= Smart rubber =

Self-healing polymer material

Smart rubber is a polymeric material that is able to "heal" when torn. Near room temperature this process is reversible and can be cycled several times. Supramolecular self-healing rubber can be processed, re-used, and ultimately recycled. The edges of a tear can be held together, and they will simply re-bond into apparent solidity. This is done by utilizing a hydrogen-bonding polymer, rather than producing a material whose structure would depend on covalent bonding and ionic bonding between chains, which is typical of normal rubber. In this case hydrogen bonding can occur simply by pressing two faces of the substance together, allowing the recovery of a continuous hydrogen bonding network.

== Hydrogen bonding networks ==
Smart rubber will recover its original mechanical strength within several hours of being split and then subsequently recombined.
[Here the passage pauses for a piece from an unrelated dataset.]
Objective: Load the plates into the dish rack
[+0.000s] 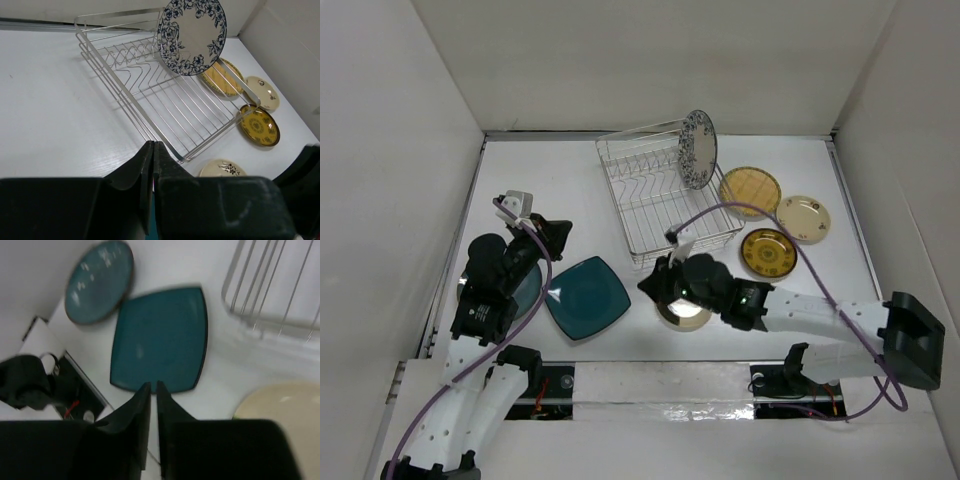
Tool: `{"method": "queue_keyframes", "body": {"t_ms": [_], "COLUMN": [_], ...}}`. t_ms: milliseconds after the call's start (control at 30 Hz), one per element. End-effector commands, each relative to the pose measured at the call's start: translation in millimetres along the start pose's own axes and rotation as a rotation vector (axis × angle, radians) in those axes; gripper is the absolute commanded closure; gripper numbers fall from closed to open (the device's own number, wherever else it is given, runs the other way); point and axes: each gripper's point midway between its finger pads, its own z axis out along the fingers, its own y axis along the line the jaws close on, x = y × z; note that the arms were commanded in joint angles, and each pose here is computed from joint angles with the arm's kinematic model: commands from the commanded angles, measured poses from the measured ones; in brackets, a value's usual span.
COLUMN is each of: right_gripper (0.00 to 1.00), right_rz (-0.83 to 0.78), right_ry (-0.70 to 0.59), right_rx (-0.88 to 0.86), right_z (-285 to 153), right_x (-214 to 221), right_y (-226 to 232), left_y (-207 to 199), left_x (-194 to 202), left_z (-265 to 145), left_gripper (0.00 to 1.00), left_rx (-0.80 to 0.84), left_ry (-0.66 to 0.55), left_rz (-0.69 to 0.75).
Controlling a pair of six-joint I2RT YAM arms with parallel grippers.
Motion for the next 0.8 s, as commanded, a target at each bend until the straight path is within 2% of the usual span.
{"method": "queue_keyframes", "body": {"t_ms": [0,33,133,200,333,633,767], "right_gripper": [0.81,0.66,0.45,0.39,0.38,0.38,0.39], "right_rz": [0.176,0.192,0.225,0.24,0.261,0.341,0.369], "right_ry": [-0.055,-0.044,-0.028,-0.017,0.017,0.041,0.097], "right_rx": [-0.051,-0.052,-0.011,0.011,0.061,0.134,0.043], "right_z": [7.7,9.8,25.7,38.5,59.6,93.1,101.9], "right_x": [12.6,22.0,41.3,54.4,77.5,99.0,115.0], "right_y": [21.3,25.8,14.3,8.1,-7.7,-44.9,-33.8], "left_y": [-4.0,-3.6,-3.4,-3.2,-3.1,-5.4,-6.2], "left_x": [-15.3,-16.3,-15.2,-15.3,-14.5,-12.9,-12.3], "left_z": [-3.1,-3.3,-3.2,-3.2,-2.6,-1.9,-1.3], "left_gripper": [1.0,1.0,1.0,1.0,1.0,1.0,1.0], "left_rx": [0.005,0.001,0.002,0.0,0.001,0.016,0.021], "left_ry": [-0.06,-0.064,-0.061,-0.061,-0.058,-0.05,-0.046], "left_rz": [0.008,0.007,0.007,0.006,0.006,0.006,0.005]}}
Residual hydrogen bond donors and acceptors responsible for the self-healing properties of the elastomer remain unpaired until the newly exposed surface comes in contact with another complementary surface, allowing formation of new intermolecular hydrogen bonds.

==Comparisons with conventional rubber==
When compared to rubber, which is covalently cross-linked, smart rubber cannot continually hold mechanical stress without undergoing gradual plastic deformation, and strain recovery is typically slow.